Nach einem Monat war es mir möglich, zu meinen Eltern zu gehen. Mein Verhalten war weiter unberechenbar, bis ich eines Morgens aufwachte und fand, dass es nun reichte. Ich verstand, dass Gott mir Herrschaft verliehen hat (siehe 1. Mose 1:26). Erst kostete es mich Mühe, keine merkwürdigen Dinge zu sagen oder zu tun, doch es fiel mir jeden Tag leichter, weil ich an der geistigen Tatsache meiner Herrschaft festhielt.
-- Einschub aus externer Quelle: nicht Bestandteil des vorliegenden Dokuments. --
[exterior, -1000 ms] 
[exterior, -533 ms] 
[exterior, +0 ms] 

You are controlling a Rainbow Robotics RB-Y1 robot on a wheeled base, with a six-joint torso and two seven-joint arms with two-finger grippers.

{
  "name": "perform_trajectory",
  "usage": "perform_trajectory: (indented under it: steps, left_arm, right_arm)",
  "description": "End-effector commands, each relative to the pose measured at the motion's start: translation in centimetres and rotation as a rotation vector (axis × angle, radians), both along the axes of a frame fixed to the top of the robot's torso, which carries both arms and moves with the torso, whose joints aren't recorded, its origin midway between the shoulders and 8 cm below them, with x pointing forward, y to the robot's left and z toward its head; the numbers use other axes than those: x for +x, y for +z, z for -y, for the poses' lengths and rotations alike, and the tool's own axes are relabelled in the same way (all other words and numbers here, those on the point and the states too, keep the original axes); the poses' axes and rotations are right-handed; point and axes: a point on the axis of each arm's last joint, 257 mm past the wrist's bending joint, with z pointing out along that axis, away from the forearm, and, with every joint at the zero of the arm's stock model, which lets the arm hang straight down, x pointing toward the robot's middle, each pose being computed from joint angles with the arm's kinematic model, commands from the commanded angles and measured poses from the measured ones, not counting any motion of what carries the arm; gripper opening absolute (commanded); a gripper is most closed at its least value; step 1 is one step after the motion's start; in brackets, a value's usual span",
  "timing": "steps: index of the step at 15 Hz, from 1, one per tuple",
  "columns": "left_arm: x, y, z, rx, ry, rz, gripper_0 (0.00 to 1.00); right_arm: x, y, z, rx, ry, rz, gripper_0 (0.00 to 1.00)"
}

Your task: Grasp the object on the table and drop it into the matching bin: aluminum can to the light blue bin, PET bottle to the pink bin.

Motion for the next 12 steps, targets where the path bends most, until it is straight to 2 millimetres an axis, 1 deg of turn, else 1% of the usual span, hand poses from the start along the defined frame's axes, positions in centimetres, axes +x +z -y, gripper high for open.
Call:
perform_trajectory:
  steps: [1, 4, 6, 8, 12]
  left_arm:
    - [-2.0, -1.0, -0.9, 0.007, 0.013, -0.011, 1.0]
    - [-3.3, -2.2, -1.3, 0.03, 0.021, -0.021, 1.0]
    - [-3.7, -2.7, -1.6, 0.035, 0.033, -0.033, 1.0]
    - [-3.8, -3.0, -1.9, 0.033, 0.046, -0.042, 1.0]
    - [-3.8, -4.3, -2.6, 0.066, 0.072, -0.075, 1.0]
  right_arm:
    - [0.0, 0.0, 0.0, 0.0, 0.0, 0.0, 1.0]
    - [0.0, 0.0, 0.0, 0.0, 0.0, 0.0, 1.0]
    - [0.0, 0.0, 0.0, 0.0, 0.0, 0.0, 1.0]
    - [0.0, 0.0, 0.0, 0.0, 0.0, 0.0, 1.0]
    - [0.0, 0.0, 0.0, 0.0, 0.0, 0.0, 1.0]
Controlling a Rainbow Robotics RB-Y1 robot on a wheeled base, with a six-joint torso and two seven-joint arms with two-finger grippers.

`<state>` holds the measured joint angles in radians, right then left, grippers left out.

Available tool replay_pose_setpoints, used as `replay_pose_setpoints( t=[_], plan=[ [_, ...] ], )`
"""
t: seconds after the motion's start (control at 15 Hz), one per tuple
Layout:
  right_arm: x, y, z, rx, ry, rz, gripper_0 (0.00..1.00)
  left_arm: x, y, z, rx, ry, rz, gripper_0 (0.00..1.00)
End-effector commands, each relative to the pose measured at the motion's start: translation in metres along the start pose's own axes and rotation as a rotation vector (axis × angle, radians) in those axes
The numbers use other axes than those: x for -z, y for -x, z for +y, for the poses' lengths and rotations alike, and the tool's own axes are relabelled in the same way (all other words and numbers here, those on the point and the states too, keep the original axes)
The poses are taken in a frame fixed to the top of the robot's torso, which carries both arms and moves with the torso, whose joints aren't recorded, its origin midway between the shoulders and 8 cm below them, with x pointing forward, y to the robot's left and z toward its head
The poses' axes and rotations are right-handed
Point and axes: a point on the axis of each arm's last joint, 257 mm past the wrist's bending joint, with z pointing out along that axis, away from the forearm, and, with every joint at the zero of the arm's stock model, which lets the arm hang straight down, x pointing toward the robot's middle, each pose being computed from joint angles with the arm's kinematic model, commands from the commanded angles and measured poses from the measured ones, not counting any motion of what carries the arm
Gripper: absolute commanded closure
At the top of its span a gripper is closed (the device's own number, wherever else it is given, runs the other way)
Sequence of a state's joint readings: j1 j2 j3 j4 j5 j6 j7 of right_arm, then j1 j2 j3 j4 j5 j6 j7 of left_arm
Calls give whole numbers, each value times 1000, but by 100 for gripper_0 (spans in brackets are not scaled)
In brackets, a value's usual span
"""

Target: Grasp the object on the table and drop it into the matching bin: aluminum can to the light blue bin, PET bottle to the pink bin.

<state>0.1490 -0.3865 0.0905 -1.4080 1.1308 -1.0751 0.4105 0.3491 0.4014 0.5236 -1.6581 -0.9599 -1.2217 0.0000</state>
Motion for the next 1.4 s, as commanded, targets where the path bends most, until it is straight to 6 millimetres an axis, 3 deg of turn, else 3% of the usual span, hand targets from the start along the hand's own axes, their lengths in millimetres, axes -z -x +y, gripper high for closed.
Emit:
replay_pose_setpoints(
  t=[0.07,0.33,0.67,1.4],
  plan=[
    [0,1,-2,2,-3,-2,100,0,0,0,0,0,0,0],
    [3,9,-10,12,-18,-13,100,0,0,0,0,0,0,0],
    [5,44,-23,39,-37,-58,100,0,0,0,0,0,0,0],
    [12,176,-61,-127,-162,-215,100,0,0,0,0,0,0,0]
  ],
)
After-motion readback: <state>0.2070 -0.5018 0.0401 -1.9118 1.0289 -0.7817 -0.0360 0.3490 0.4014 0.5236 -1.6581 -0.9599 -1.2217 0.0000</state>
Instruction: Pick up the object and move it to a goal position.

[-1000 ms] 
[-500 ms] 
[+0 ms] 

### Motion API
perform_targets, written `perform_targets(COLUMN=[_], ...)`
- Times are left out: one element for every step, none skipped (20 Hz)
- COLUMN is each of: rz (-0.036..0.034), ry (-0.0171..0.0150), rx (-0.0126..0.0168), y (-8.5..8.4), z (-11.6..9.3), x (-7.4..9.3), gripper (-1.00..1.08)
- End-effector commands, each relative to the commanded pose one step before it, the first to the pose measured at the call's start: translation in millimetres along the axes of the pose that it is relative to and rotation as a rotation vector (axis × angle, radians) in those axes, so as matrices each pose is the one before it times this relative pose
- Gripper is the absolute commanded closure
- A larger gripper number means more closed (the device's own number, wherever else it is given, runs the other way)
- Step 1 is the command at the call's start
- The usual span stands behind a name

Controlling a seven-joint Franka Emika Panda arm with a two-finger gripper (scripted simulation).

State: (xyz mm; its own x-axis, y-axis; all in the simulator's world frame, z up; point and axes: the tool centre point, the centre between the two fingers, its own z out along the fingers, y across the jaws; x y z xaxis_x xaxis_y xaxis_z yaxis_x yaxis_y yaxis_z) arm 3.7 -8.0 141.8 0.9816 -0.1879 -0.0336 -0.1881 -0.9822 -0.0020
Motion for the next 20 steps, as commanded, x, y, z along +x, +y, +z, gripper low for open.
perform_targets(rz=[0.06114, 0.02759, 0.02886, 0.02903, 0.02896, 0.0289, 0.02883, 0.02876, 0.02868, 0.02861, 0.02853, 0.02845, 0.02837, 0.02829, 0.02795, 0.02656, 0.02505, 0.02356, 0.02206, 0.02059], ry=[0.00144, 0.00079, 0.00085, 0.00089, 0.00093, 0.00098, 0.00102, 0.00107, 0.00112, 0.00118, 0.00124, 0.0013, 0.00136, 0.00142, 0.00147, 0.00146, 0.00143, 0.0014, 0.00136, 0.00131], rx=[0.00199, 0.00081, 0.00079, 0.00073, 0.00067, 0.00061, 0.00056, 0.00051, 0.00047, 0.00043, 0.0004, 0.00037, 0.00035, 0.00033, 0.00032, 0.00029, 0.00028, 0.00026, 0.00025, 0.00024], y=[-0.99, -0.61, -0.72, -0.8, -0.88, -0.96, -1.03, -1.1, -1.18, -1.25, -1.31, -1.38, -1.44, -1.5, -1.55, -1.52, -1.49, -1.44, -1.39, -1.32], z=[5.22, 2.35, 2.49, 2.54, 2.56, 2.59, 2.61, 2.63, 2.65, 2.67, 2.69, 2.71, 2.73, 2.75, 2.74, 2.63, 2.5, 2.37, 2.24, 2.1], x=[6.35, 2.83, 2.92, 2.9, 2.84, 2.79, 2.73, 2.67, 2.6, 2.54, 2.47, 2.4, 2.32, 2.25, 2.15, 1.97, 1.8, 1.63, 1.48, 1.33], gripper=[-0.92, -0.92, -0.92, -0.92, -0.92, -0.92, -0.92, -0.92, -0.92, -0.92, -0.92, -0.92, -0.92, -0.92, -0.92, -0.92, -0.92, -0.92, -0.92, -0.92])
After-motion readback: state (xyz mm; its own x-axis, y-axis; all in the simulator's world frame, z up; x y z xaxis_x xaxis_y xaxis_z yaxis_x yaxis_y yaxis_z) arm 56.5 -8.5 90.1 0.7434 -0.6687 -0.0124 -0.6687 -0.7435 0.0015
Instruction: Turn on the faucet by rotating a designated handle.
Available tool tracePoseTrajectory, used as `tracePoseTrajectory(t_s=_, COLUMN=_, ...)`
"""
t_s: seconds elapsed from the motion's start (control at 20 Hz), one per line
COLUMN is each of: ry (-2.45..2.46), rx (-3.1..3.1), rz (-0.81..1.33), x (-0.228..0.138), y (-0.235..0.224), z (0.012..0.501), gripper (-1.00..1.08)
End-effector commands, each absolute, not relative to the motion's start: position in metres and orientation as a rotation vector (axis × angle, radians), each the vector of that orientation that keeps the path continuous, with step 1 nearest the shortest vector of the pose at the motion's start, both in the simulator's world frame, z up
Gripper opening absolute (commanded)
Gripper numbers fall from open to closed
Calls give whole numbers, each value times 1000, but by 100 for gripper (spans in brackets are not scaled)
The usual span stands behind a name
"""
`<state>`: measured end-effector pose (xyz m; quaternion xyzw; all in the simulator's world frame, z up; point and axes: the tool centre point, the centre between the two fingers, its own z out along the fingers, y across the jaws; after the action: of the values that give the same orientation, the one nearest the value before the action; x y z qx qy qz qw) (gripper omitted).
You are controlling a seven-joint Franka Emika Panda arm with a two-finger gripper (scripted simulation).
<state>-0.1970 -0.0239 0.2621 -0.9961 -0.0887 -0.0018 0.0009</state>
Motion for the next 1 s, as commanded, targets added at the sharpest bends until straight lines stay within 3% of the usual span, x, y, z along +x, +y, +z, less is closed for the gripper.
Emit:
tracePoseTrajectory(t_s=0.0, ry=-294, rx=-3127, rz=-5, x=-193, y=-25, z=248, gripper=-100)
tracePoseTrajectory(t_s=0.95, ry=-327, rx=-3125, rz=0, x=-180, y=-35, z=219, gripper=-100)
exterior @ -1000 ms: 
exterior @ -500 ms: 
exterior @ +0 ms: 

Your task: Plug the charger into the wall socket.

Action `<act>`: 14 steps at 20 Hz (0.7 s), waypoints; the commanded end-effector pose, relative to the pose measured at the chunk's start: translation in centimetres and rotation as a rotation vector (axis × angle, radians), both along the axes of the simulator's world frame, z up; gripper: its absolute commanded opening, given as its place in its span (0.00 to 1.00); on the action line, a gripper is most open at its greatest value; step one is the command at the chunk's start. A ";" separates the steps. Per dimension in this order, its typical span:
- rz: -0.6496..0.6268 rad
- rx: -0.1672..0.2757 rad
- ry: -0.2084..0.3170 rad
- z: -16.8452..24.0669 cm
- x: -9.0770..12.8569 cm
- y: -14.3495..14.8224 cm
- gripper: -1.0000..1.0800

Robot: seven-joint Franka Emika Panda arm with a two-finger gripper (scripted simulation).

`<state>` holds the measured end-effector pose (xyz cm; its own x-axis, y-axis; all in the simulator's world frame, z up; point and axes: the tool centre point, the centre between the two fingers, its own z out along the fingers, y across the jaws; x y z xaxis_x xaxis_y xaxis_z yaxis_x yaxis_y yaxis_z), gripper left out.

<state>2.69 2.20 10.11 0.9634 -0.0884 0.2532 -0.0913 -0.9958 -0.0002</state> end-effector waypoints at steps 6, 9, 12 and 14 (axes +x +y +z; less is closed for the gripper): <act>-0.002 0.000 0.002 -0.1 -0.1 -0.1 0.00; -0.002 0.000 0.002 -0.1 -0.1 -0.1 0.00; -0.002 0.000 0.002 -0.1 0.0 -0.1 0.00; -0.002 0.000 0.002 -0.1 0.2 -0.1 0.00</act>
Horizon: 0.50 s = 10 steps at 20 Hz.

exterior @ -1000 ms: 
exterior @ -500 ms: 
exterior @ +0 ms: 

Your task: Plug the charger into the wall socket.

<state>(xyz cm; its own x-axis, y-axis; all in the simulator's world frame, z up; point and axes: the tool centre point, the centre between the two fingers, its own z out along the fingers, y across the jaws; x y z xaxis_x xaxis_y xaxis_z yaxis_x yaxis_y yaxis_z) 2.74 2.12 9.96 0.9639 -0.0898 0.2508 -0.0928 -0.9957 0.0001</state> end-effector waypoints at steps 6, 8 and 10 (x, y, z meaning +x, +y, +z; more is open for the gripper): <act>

Etwas mehr als vier Monate nach meiner Erkrankung lebte ich wieder zu Hause, arbeitete in Vollzeit und versorgte meine Kinder. Als sie fast erwachsen waren, schloss ich mein Ingenieurstudium sehr erfolgreich ab und ging eine produktive Laufbahn in einem hochangesehenen Unternehmen ein. Ich kann nicht genug Dankbarkeit für Christus Jesus ausdrücken, der bewies, dass Gott Liebe ist; für Mary Baker Eddy, dass sie die Christliche Wissenschaft entdeckt hat, die heute christliches Heilen ermöglicht, und für das geistige Licht der Wahrheit und Liebe, das durch diese Erfahrung zu mir gekommen ist.